Since being passed in late March, the spending bill has attracted immense criticism from all different sectors, including small-time farmers, Tea Party activists and even members of Congress. According to Huffington Post, however, Sen. Merkley is expected to be the first lawmaker in Washington to walk into the Capitol with a plan to repeal the amendment. HuffPo reported on Thursday that Merkley is planning to introduce an amendment on a separate farm bill going up to vote shortly that will reverse the so-called ‘Protection Act.’
Should the prediction prove correct, it would suggest a change of heart for Sen. Merkley. According to the Vote Smart Project, Merkley was one of 73 senators that voted in favor of the Consolidated and Further Continuing Appropriations Act when it went up for vote on March 22. Only 26 senators voted ‘nay’ during that hearing, and the House approved it shortly thereafter.
Monsanto has called Section 735 “a positive step to ensure US farmers and our food chain are shielded from supply disruptions caused by litigation over procedural issues unrelated to sound science or the safety of biotech crops.” Sen.
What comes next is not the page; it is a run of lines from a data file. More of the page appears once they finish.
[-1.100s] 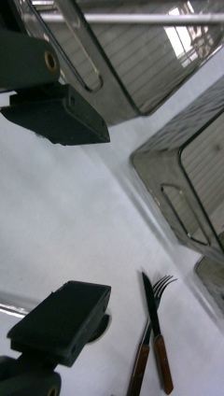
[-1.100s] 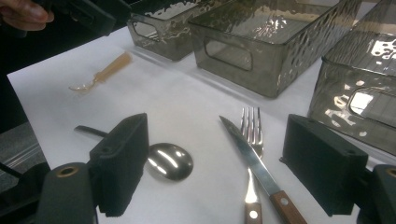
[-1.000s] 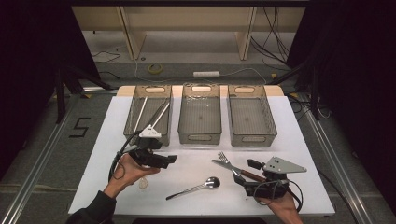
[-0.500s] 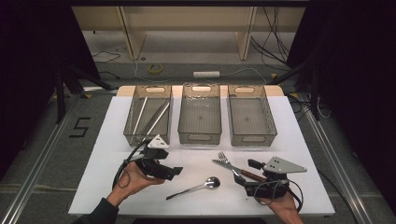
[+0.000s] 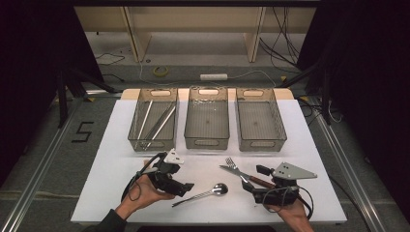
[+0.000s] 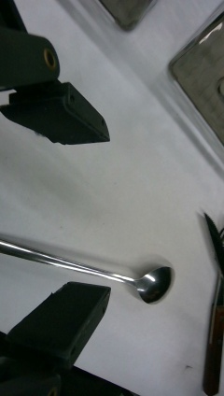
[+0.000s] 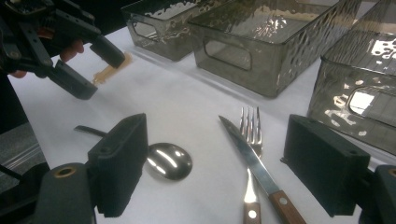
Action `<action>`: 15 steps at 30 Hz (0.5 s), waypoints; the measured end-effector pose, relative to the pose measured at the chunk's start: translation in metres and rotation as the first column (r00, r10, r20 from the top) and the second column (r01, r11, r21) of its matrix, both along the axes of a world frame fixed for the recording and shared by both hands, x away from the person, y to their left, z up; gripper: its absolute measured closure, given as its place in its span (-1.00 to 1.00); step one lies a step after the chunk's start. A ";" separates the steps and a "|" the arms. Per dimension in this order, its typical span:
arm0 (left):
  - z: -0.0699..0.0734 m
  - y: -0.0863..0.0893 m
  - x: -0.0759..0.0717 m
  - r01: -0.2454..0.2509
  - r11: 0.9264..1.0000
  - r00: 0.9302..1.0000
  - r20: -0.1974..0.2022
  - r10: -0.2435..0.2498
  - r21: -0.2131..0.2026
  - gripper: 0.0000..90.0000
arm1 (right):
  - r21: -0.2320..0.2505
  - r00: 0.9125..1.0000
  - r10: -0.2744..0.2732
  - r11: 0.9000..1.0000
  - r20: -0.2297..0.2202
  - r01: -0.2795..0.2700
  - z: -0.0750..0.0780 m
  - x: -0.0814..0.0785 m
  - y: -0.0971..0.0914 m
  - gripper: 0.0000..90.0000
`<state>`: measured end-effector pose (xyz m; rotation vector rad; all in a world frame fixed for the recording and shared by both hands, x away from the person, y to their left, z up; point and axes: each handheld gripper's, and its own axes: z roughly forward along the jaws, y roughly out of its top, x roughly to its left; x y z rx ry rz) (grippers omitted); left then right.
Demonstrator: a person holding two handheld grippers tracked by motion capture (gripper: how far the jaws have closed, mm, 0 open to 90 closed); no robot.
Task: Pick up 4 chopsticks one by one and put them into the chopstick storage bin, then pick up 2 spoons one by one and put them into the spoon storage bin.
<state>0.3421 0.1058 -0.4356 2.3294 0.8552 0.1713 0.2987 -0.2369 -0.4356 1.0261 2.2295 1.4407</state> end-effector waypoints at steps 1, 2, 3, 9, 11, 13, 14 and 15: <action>-0.001 -0.001 0.000 0.008 1.000 1.000 0.002 -0.008 0.012 -0.54 | 0.000 1.000 0.001 1.000 0.000 -0.001 0.000 0.000 0.000 -0.49; -0.002 -0.002 -0.001 0.008 1.000 1.000 0.000 -0.008 0.017 -0.54 | 0.000 1.000 0.001 1.000 0.000 -0.001 0.000 0.000 0.000 -0.49; -0.003 -0.003 -0.002 0.011 1.000 1.000 -0.003 -0.011 0.019 -0.54 | -0.001 1.000 0.001 1.000 0.001 -0.001 0.000 0.000 0.001 -0.49; -0.006 -0.011 -0.005 0.049 0.998 0.999 -0.014 -0.048 0.047 -0.50 | 0.000 1.000 0.000 1.000 0.000 0.000 0.000 0.000 0.000 -0.49; -0.008 -0.014 -0.006 0.061 0.997 0.998 -0.016 -0.060 0.056 -0.46 | 0.000 1.000 0.001 1.000 -0.001 -0.001 0.000 0.000 0.000 -0.49; -0.011 -0.016 -0.007 0.073 0.996 0.997 -0.023 -0.071 0.058 -0.39 | 0.000 1.000 0.002 1.000 -0.001 -0.002 0.000 0.000 0.000 -0.49; -0.011 -0.017 -0.008 0.086 0.994 0.996 -0.025 -0.084 0.071 -0.35 | 0.000 1.000 0.001 1.000 0.000 -0.001 0.000 0.000 -0.001 -0.49; -0.012 -0.018 -0.008 0.098 0.991 0.995 -0.025 -0.096 0.087 -0.32 | 0.001 1.000 0.001 1.000 -0.001 -0.001 0.000 0.000 -0.001 -0.49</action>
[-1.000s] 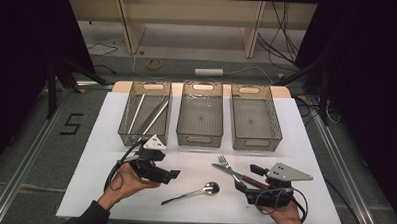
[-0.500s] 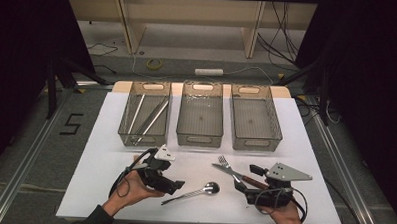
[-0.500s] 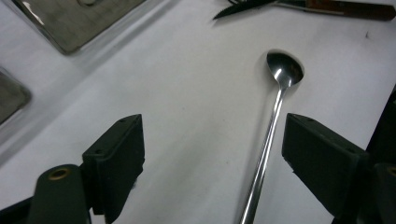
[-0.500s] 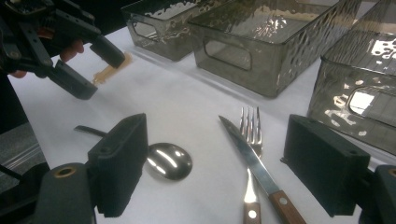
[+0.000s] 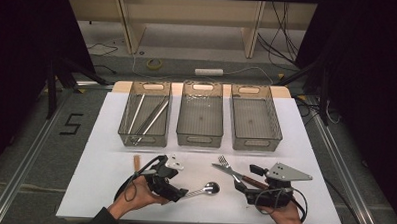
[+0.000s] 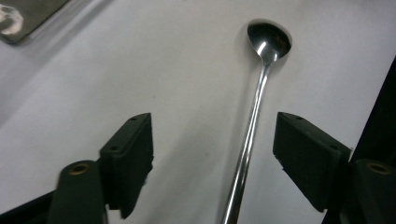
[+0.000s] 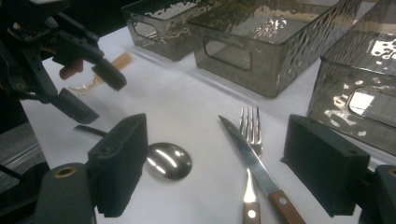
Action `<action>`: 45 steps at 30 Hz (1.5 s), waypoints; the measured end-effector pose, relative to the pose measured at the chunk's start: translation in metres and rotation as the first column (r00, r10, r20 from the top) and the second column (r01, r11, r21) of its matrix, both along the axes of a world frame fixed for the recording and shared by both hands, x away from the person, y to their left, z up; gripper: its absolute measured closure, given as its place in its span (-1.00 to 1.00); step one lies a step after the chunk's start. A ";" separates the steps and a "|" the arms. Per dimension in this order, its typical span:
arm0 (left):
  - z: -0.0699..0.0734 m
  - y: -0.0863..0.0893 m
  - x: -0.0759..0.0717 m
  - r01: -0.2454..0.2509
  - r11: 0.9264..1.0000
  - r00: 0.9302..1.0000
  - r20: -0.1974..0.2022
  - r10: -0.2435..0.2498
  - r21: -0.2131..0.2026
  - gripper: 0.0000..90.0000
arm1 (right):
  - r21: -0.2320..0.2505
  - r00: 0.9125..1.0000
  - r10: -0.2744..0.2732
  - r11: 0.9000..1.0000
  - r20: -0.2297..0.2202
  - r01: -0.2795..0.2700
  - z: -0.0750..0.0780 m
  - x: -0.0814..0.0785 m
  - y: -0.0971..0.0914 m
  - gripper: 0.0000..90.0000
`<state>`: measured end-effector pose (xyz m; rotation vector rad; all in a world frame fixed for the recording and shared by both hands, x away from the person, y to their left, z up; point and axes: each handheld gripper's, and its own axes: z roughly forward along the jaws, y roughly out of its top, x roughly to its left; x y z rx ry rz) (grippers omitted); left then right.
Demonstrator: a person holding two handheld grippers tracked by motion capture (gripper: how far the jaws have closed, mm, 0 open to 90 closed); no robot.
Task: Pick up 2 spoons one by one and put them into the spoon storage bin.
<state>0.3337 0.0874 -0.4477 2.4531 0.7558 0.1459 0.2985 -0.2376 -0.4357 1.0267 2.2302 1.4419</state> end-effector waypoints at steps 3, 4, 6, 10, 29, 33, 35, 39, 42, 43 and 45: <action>-0.002 -0.003 -0.002 0.021 1.000 1.000 -0.003 -0.021 0.003 -0.19 | -0.002 1.000 -0.001 1.000 0.000 0.001 0.000 0.000 0.000 -0.49; -0.002 -0.004 -0.003 0.029 1.000 1.000 -0.006 -0.029 0.005 -0.15 | 0.000 1.000 -0.001 1.000 0.000 0.001 0.000 -0.001 0.000 -0.49; -0.004 -0.006 -0.005 0.044 0.999 0.999 -0.012 -0.044 0.007 -0.07 | -0.003 1.000 -0.002 1.000 0.002 0.002 0.000 -0.001 0.000 -0.49; -0.009 -0.009 -0.008 0.077 0.997 0.997 -0.019 -0.077 0.029 0.09 | -0.009 1.000 0.001 1.000 0.007 -0.001 0.001 -0.001 0.002 -0.49; -0.020 -0.023 -0.012 0.153 0.985 0.988 -0.011 -0.152 0.082 0.60 | -0.018 1.000 0.000 1.000 0.002 0.000 0.001 -0.002 0.004 -0.49; -0.022 -0.026 -0.013 0.161 0.981 0.987 -0.003 -0.161 0.107 0.64 | -0.017 1.000 -0.001 1.000 0.001 0.001 0.001 -0.001 0.004 -0.49; -0.022 -0.026 -0.012 0.159 0.981 0.987 0.001 -0.160 0.111 0.68 | -0.016 1.000 -0.001 1.000 0.001 0.001 0.001 -0.001 0.003 -0.49; -0.022 -0.028 -0.012 0.157 0.981 0.987 -0.002 -0.158 0.112 0.73 | -0.014 1.000 -0.004 1.000 0.003 0.004 0.000 -0.001 0.003 -0.49; -0.022 -0.029 -0.013 0.162 0.980 0.987 -0.001 -0.163 0.119 0.82 | -0.013 1.000 -0.006 1.000 0.002 0.006 0.000 -0.001 0.003 -0.48; -0.022 -0.029 -0.012 0.163 0.980 0.987 -0.003 -0.163 0.116 0.83 | -0.013 1.000 -0.007 1.000 0.001 0.007 0.000 -0.001 0.003 -0.48; -0.022 -0.028 -0.012 0.156 0.982 0.988 -0.010 -0.156 0.107 0.84 | -0.012 1.000 -0.008 1.000 0.000 0.008 0.000 -0.001 0.003 -0.48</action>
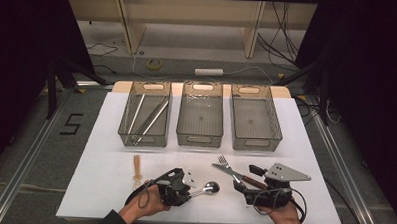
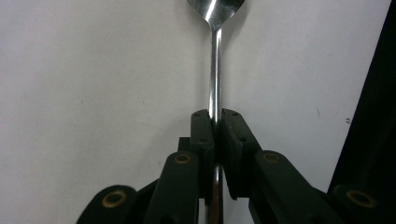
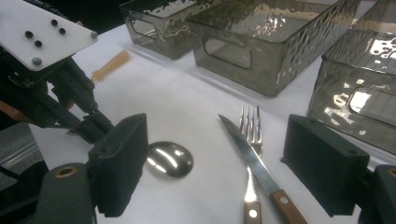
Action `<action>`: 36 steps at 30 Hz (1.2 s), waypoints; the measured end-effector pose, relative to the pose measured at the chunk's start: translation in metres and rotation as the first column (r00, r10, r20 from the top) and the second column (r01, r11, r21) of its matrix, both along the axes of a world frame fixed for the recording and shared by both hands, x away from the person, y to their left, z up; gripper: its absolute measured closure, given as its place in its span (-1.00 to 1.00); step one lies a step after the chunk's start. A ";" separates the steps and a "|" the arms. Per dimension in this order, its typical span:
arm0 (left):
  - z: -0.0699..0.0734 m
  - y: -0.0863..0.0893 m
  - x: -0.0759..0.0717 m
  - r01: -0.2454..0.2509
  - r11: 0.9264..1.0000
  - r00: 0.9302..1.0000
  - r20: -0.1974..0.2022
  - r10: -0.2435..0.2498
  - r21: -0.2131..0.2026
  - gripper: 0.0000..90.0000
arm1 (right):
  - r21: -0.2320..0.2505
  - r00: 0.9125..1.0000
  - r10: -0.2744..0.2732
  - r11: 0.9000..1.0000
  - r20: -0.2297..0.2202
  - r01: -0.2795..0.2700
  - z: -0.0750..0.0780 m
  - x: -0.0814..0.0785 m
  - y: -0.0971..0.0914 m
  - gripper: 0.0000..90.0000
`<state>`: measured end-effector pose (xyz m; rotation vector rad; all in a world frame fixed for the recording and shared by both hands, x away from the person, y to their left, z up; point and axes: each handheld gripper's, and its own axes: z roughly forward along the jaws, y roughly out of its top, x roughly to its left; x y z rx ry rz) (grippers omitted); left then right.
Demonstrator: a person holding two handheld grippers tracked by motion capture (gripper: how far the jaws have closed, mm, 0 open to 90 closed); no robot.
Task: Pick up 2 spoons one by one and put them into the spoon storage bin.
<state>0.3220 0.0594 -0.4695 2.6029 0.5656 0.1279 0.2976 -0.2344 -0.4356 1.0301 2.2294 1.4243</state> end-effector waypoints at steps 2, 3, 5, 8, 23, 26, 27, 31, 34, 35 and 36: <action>0.000 0.000 0.000 0.000 1.000 1.000 0.000 0.000 -0.002 0.85 | 0.000 1.000 0.000 1.000 0.000 0.000 0.000 0.000 0.000 -0.48; 0.000 0.000 0.000 0.000 1.000 1.000 0.003 0.000 -0.002 0.86 | 0.001 1.000 0.000 1.000 0.000 0.000 0.000 0.000 0.000 -0.48; 0.000 0.001 0.000 -0.004 1.000 1.000 0.001 0.004 -0.007 0.86 | 0.001 1.000 -0.001 1.000 0.000 0.001 0.000 0.000 0.000 -0.48; 0.000 0.003 0.002 -0.016 1.000 1.000 0.007 0.016 -0.012 0.86 | 0.006 1.000 0.000 1.000 0.000 0.000 0.000 0.000 -0.001 -0.48; 0.016 0.015 0.006 -0.058 0.995 0.997 0.039 0.061 -0.086 0.86 | 0.001 1.000 -0.001 1.000 0.006 0.001 0.001 0.000 -0.001 -0.48; 0.021 0.019 0.008 -0.073 0.990 0.996 0.039 0.079 -0.121 0.86 | 0.000 1.000 -0.001 1.000 0.007 0.001 0.001 0.000 -0.001 -0.48; 0.022 0.020 0.008 -0.083 0.987 0.995 0.040 0.089 -0.135 0.86 | 0.000 1.000 -0.001 1.000 0.006 0.001 0.001 0.000 -0.001 -0.48; 0.029 0.024 0.010 -0.102 0.981 0.992 0.059 0.113 -0.166 0.86 | 0.000 1.000 -0.002 1.000 0.005 0.002 0.001 0.000 -0.001 -0.48; 0.036 0.027 0.011 -0.116 0.974 0.989 0.065 0.131 -0.195 0.86 | -0.002 1.000 -0.003 1.000 0.006 0.003 0.001 0.000 -0.001 -0.48; 0.038 0.028 0.012 -0.125 0.970 0.988 0.066 0.141 -0.208 0.86 | -0.002 1.000 -0.003 1.000 0.006 0.003 0.001 0.000 -0.001 -0.48; 0.039 0.028 0.012 -0.129 0.968 0.987 0.068 0.146 -0.216 0.86 | -0.001 1.000 -0.002 1.000 0.007 0.002 0.001 0.000 -0.001 -0.48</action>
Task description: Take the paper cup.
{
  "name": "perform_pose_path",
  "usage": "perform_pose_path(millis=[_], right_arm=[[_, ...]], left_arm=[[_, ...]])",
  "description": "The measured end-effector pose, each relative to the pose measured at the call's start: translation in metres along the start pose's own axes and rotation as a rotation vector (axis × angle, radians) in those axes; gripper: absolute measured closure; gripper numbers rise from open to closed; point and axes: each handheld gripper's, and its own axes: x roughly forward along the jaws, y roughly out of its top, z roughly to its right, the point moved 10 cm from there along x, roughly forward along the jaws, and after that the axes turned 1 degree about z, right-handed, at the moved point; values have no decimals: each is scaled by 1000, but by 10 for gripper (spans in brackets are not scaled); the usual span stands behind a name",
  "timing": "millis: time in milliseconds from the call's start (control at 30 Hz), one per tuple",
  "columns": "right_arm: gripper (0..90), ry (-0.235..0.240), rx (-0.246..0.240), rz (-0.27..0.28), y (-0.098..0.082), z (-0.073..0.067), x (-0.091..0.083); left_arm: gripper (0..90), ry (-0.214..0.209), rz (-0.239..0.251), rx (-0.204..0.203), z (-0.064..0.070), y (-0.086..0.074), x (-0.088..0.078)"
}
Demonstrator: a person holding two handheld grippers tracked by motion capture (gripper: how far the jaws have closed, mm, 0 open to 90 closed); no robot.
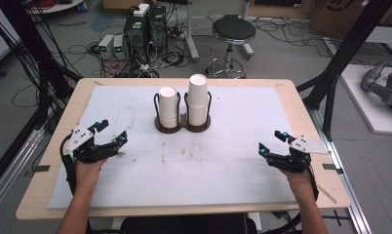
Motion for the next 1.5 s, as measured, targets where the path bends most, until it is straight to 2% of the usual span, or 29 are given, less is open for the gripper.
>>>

Roy Blunt (R-Missouri) told Politico earlier this year that he co-authored the language of the amendment along with Monsanto. Previously, Blunt received $64,250 from Monsanto to go towards his campaign committee between 2008 and 2012.
Demonstrations are scheduled in 36 countries on six continents later this month for anti-Monsanto activists to come together and protest the company. Speaking to Bloomberg this week, Monsanto CEO Hugh Grant said his critics exercise a “strange kind of reverse elitism” fueled by social media campaigns to condemn his company.
“Most of the people that become motivated to engage the political issues have become convinced that going down the road of genetically engineered foods is not the way to meet the needs of a food insecure population,” Grant said. “There is space in the supermarket shelf for all of us.”